Write out the listing below without alteration, omitting its pictures.

Data provided START

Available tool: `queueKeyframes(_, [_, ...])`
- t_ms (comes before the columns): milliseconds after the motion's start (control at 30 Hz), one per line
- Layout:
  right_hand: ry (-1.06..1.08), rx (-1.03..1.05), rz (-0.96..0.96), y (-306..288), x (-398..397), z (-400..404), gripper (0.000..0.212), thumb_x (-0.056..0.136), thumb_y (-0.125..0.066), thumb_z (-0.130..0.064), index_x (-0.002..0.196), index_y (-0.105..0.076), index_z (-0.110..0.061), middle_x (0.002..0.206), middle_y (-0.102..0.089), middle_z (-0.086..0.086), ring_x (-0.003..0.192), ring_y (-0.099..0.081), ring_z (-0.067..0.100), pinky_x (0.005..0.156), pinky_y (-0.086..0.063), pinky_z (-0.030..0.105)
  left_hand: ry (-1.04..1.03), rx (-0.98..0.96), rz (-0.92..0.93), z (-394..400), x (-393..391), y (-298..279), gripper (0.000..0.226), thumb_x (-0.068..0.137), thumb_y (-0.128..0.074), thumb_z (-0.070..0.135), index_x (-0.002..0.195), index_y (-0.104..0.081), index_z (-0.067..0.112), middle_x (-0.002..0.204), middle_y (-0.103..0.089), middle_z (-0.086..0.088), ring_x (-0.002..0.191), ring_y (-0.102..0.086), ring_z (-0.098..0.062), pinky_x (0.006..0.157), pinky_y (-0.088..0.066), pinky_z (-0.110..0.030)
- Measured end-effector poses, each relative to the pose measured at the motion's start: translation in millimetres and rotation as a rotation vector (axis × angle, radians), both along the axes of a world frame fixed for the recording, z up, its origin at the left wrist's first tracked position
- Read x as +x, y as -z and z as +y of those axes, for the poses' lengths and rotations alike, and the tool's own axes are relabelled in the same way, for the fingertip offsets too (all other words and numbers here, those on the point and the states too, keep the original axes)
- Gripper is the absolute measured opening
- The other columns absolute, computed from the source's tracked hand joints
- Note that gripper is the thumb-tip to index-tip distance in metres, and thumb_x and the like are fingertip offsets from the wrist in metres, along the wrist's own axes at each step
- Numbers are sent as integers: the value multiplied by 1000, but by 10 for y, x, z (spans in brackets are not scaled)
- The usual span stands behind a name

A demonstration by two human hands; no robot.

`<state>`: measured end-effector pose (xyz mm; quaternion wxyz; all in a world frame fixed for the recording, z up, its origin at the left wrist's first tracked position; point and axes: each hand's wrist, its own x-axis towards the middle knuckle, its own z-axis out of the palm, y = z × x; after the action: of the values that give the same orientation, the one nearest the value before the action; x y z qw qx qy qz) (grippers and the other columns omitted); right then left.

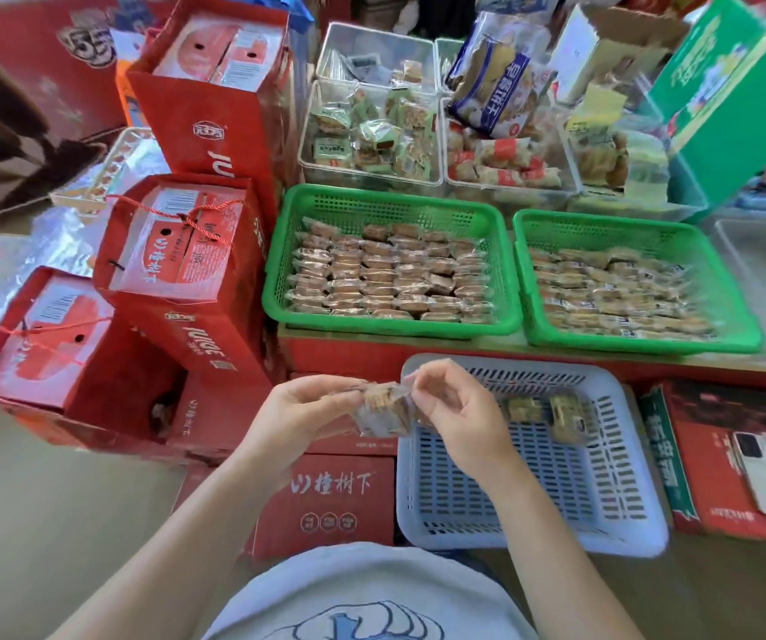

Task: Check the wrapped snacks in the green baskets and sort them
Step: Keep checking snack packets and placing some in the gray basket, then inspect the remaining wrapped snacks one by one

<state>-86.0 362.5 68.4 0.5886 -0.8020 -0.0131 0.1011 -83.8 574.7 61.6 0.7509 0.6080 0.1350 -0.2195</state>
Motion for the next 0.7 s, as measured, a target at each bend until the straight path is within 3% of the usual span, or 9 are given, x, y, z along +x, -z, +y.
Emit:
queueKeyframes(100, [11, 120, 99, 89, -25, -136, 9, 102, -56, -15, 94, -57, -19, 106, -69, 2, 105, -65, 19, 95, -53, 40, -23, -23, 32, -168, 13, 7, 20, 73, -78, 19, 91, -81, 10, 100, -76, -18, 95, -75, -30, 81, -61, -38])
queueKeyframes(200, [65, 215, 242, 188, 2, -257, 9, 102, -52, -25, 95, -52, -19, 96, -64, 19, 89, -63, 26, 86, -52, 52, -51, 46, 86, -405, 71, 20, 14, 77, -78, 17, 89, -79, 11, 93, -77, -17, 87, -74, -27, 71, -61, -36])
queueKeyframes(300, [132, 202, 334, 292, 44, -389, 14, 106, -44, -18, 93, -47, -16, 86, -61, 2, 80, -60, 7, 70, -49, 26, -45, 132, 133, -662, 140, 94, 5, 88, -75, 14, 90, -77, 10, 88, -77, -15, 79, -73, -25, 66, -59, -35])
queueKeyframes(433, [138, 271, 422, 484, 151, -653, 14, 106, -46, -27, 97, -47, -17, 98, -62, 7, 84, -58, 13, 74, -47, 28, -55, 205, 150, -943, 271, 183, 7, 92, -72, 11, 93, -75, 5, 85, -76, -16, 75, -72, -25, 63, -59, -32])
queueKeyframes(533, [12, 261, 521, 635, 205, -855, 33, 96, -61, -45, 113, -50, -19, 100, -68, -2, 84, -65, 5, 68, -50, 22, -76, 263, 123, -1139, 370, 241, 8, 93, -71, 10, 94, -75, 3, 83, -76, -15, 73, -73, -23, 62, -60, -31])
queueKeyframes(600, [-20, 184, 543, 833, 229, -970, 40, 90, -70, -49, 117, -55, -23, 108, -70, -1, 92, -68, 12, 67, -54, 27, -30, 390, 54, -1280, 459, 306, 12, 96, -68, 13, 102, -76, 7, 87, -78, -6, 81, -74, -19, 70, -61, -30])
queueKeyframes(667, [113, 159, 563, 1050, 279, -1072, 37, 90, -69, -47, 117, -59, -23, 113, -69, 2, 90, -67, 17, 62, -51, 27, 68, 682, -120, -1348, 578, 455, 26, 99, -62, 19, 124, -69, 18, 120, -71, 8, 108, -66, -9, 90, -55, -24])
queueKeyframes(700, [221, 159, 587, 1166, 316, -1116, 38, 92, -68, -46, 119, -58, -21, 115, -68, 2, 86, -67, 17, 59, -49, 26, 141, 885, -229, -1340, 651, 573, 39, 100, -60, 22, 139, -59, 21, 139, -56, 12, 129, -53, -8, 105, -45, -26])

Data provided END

■ Solution for this problem:
Available tool: `queueKeyframes(_, [_, ...])`
- t_ms (comes before the columns): milliseconds after the motion's start (control at 30 Hz), one per line
- Layout:
  right_hand: ry (-1.06..1.08), rx (-1.03..1.05), rz (-0.96..0.96), y (-306..288), x (-398..397), z (-400..404), gripper (0.000..0.212), thumb_x (-0.056..0.136), thumb_y (-0.125..0.066), thumb_z (-0.130..0.064), index_x (-0.002..0.196), index_y (-0.105..0.076), index_z (-0.110..0.061), middle_x (0.002..0.206), middle_y (-0.102..0.089), middle_z (-0.086..0.086), ring_x (-0.003..0.192), ring_y (-0.099..0.081), ring_z (-0.067..0.100), pinky_x (0.005..0.156), pinky_y (-0.086..0.063), pinky_z (-0.030..0.105)
  left_hand: ry (-1.04..1.03), rx (-0.98..0.96), rz (-0.92..0.93), z (-394..400), x (-393..391), y (-298..279), gripper (0.000..0.226), thumb_x (-0.068..0.137), thumb_y (-0.128..0.074), thumb_z (-0.070..0.135), index_x (-0.002..0.195), index_y (-0.104..0.081), index_z (-0.067..0.112), middle_x (-0.002..0.204), middle_y (-0.103..0.089), middle_z (-0.086..0.088), ring_x (-0.002..0.191), ring_y (-0.102..0.086), ring_z (-0.098..0.062), pinky_x (0.006..0.157), pinky_y (-0.088..0.066), pinky_z (-0.110..0.030)
- Measured end-effector poses, each relative to the pose measured at the motion's start: translation in millimetres and rotation as a rotation vector (axis × angle, radians), both along the axes of a world frame fixed for the recording, z up, its origin at the left wrist's first tracked position
- Read x as +x, y as -z and z as +y of those axes, for the poses' lengths and rotations alike, and the tool's own axes are relabelled in the same way, for the fingertip offsets too (all other words and numbers here, those on the point and the states too, keep the original axes)
- Gripper is the absolute measured opening
- The other columns absolute, computed from the source's tracked hand joints
- Note that gripper is the thumb-tip to index-tip distance in metres, and thumb_x and the like are fingertip offsets from the wrist in metres, along the wrist's own axes at each step
- Numbers are sent as integers: the value multiplied by 1000, but by 10 for y, x, z (spans in brackets are not scaled)
- The usual span stands behind a name

A demonstration by two human hands; no robot.

`<state>`: measured end-effector pose (xyz mm; quaternion wxyz; all in a world frame fixed for the recording, z up, its origin at the left wrist's first tracked position; point and axes: each hand's wrist, its own x-axis towards the middle knuckle, its own z-axis out of the palm, y = z × x; after the action: of the values that give the same orientation, the one nearest the value before the action; x y z qw qx qy qz) (grippers and the other columns omitted); right then left.


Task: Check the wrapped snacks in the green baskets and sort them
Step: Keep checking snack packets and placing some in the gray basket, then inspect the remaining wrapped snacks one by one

<state>-86.0 362.5 68.4 0.5886 -0.8020 -0.0131 0.1011 -83.8 574.7 61.6 0.7509 0.6080 0.1350 -0.2195</state>
Motion for the next 0.7 s, as measured, a target at each bend until the straight path is within 3% of the usual span, or 9 are given, x, y, z along +x, -z, +y.
Emit:
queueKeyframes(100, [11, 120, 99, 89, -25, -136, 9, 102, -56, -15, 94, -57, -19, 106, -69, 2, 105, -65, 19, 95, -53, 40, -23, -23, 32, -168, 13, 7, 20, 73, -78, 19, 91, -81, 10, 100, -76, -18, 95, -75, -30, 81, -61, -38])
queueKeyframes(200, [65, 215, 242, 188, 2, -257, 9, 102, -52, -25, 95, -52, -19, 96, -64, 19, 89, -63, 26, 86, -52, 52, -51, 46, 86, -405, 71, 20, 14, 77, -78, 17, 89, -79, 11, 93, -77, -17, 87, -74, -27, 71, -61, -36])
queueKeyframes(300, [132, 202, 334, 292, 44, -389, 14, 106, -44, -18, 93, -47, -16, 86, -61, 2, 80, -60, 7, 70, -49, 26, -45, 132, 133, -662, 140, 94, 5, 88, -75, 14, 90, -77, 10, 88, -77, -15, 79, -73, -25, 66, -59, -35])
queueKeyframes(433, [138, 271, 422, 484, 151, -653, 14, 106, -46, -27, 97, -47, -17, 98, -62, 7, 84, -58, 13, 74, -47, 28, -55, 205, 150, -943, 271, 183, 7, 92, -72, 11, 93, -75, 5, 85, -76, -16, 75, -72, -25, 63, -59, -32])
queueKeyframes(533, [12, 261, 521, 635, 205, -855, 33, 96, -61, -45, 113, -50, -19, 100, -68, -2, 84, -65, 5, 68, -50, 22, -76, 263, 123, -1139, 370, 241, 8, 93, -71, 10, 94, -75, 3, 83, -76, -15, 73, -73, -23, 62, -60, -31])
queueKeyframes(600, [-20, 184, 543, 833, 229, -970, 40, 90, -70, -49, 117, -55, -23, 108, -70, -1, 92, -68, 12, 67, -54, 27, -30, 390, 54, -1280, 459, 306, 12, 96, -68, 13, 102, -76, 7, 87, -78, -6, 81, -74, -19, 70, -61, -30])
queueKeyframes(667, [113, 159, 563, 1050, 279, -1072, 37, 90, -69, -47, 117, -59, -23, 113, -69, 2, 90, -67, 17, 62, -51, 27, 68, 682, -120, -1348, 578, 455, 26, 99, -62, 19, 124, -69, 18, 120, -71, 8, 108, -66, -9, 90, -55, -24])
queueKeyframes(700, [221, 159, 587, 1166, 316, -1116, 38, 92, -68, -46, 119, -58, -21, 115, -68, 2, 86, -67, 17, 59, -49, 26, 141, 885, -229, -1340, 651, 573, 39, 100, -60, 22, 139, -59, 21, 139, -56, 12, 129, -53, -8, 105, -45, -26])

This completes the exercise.